Constable Raul Thomas sustained injuries in the groin and abdomen from the bullets and was placed on a support machine after the operation.
Thomas’ mother-in-law, Sheila Fraser, said the doctor had assured them that the shot cop would be on the machine for a few days under close observation. She said Thomas’ blood pressure was fluctuating at first but stabilised eventually.
Thomas bled profusely from his wounds and 15 pints of blood were required for his operation.
Relatives and friends did not hesitate to line up throughout Friday night at the National Blood Transfusion Service to donate blood for the critically wounded officer. Thomas is a member of a basketball team and they, too, were at the hospital to donate blood for their colleague.
Yesterday scores of well-wishers could be seen at the hospital awaiting their turn to visit him the ICU.
Fraser said Thomas’s large and small intestines were damaged and she received a report that they were protruding from his stomach when he was admitted to the Linden hospital.

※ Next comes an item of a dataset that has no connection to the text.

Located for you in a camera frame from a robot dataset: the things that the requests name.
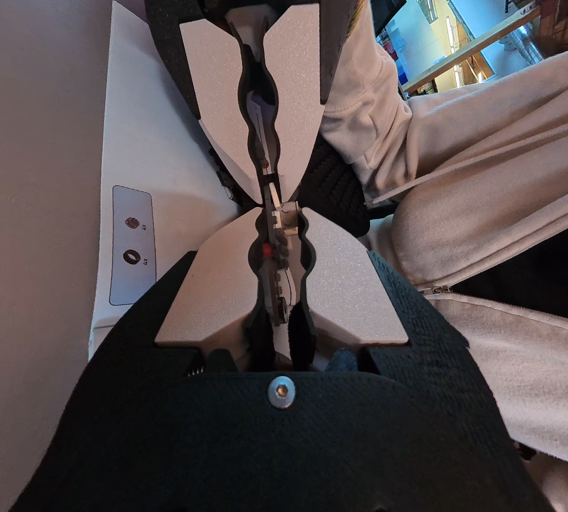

Thomas and a party of ranks were on patrol on Burnham Drive, Wismar, when they approached a suspicious looking car and were greeted with a hail of gunfire.
The car sped away but was pursued and intercepted at the Linden-Soesdyke highway where it was abandoned by the gunmen, who fled into the bushes.
Thomas was seriously injured and two other ranks, constables Leslie Henry, 26, and Trevor Cumberbatch, 24, were admitted to the Linden hospital with minor injuries.
The 32-year-old Thomas was stationed at Mahdia before he was transferred to Linden over a year ago. He has four children, two boys and two girls, aged 15, 12, nine, and five years old.
Fraser said Thomas was in Georgetown on the weekend of June 8, and did not appear too worried about the danger he faced in view of the apparent targeting of members of the Guyana Police Force by criminals.
She stated he was well liked in the Linden community and he had said the town was a quiet place with not many problems that could not be handled by the police.
The attack came as a shock to residents of Linden and it was they who first went to Thomas’ aid went he went down in the hail of bullets not far from the Wismar Police Station, she said.
She pointed out, too, that it was the residents who organised a mini-bus to take him to the hospital.
Relatives were critical of the response time by the Guyana Defence Force (GDF) to provide a helicopter to medivac Thomas from Linden to Georgetown. Relatives became agitated as they waited for the chopper and one said it arrived three hours after he was shot.
However, a source close to the army pointed out that the GDF could only have responded after a request was made by the police. The source said this request came at around 7:00 p.m. and the helicopter was over Linden 26 minutes after.
The source pointed out that the chopper was in the Linden-Soesdyke highway area assisting the police in the search for the gunmen after the attack but returned to Camp Ayanganna in Georgetown after they were not found. Up to that time, no request had been made by the police for a medivac for Thomas.
The chopper spent about two hours at Camp Ayanganna with a full crew at the ready and responded immediately when the request from the police came to airlift Thomas out of Linden, the source said.
It was pointed out that because it was already night, the operation was a technical one and much care had to be exercised to take the helicopter into the area. The source said the place where the helicopter had to land was north-east of the Linden hospital in a confined area that was soggy.
Wires were situated at the right, left and rear of the spot where the chopper had to land and there were no lights to guide the aircraft.
The helicopter had to land and take off vertically but this proved difficult because of the lack of crowd control on the ground, the source said. The source emphasised that going into such situations was critical and required total control of the crowd. The place was described to have about 40 cars parked and hundreds of persons spilling around.
After the shooting to death of a Vergenoegen businesswoman and injuries to her husband on Thursday, an army official had said the police had not contacted the GDF until three hours after the attack. This officer concluded that a lack of coordination between the police and army might have contributed to the getaway of the gang of bandits who escaped by sea.
In the crime spree that erupted after the February 23 jailbreak, four policemen have been shot dead.